**DATASET CONTENT**
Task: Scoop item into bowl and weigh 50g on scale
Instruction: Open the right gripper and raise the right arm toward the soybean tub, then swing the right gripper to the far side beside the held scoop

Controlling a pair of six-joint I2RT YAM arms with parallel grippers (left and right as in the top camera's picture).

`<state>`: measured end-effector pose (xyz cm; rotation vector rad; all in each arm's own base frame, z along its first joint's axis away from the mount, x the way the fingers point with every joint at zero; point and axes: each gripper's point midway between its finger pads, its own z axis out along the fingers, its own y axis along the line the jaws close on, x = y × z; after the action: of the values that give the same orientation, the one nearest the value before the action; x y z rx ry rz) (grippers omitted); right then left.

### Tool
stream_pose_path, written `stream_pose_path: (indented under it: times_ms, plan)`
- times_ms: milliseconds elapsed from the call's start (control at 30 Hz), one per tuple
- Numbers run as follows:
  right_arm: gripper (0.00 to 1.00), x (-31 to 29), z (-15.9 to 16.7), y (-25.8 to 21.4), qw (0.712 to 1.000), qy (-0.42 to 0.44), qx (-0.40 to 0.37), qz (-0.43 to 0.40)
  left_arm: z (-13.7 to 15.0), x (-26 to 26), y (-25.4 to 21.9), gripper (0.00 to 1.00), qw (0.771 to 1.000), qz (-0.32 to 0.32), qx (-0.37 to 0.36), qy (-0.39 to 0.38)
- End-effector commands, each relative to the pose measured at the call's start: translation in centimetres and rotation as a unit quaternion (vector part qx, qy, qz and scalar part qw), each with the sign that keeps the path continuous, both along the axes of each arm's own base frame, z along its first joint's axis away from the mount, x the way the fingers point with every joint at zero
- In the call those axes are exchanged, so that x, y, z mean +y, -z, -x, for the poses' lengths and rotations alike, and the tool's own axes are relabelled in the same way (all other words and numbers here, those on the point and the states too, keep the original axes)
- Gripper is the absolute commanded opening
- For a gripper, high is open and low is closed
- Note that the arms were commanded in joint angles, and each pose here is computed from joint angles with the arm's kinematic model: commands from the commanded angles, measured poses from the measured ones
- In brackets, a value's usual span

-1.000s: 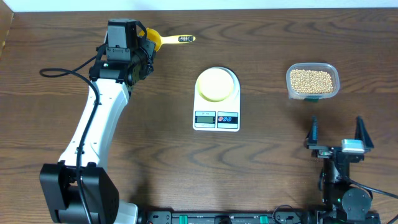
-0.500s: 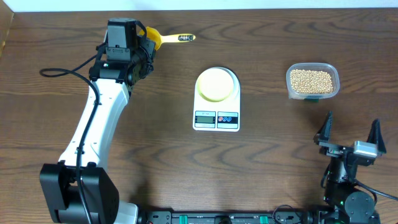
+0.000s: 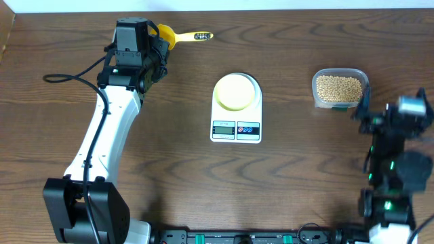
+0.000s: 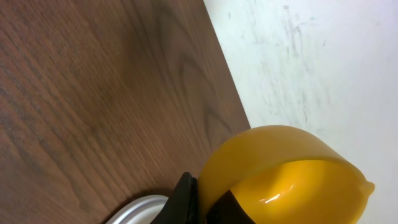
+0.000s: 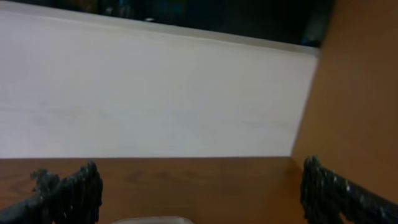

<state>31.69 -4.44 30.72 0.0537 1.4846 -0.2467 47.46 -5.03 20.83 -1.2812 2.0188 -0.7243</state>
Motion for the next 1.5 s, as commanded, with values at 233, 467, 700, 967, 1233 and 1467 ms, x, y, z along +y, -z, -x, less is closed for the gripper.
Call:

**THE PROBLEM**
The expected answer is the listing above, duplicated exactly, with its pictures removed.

**SOLUTION**
Task: Scoop item into bowl and weigh 50g on scale
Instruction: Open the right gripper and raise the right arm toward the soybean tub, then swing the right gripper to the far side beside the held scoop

Controlling a pair of six-joint I2RT YAM arms with parallel grippers (left and right as in the top camera's picture).

`<state>`: measured end-effector pose (xyz cm; rotation vector rad; all in each arm's own base frame, z along its first joint's axis away from the mount, x the way the fingers point with every joint at zero; point and axes: each gripper's point midway between its finger pads, its own z axis out along the fingers, its own y axis along the line the jaws close on, x = y × z; after the action: of the values that give the same orientation, the one nearest the value before the action; x y z rx ry rz) (grippers omitted); right then left.

### Tool
stream_pose_path, written `stream_pose_path: (indented under it: times_ms, plan)`
- times_ms: milliseconds elapsed from the call's start (control at 30 Hz), one per tuple
- Numbers run as follows:
  right_arm: gripper (0.00 to 1.00), x (-31 to 29), z (-15.9 to 16.7), y (-25.8 to 21.4), qw (0.712 to 1.000), qy (-0.42 to 0.44), qx (-0.40 to 0.37), qz (-0.43 to 0.40)
  left_arm: z (-13.7 to 15.0), x (-26 to 26), y (-25.4 to 21.9), gripper (0.00 to 1.00), qw (0.771 to 1.000), qz (-0.32 to 0.32), qx (-0.37 to 0.36), qy (-0.39 to 0.38)
- End-effector commands, each relative to the pose measured at the call's start: translation in centimetres and rotation as a unit quaternion (vector part qx, qy, qz and scalar part qw), each with the sign that keeps the path continuous, both along the axes of each arm's own base frame, z along its first joint's axis away from the mount, x the way the fingers point with every joint at zero
- In the call those axes are exchanged, so that x, y, z mean +y, -z, -x, for the poses' lengths and rotations alike, and the tool's own axes are relabelled in the same way (all other words and numbers here, those on the point and the states too, keep the original axes)
- Gripper is the absolute commanded opening
- For a gripper, high is open and low is closed
- Note that the arms were commanded in joint angles, and each pose here is computed from joint angles with the arm's kinematic model: commands from the commanded angles, measured poses from the measured ones
- In brackets, a value's usual span

-1.000s: 
-0.500s: 
+0.000s: 
+0.000s: 
+0.000s: 

<state>31.69 -4.44 30.72 0.0537 1.4846 -0.2467 47.46 -5.03 20.83 -1.2812 2.0188 -0.7243</state>
Motion for the next 1.5 s, as commanded, with values at 233, 467, 700, 967, 1233 and 1467 ms, x, y, z along +y, -z, -x, less is closed for the gripper.
Call:

There is nothing more to the output.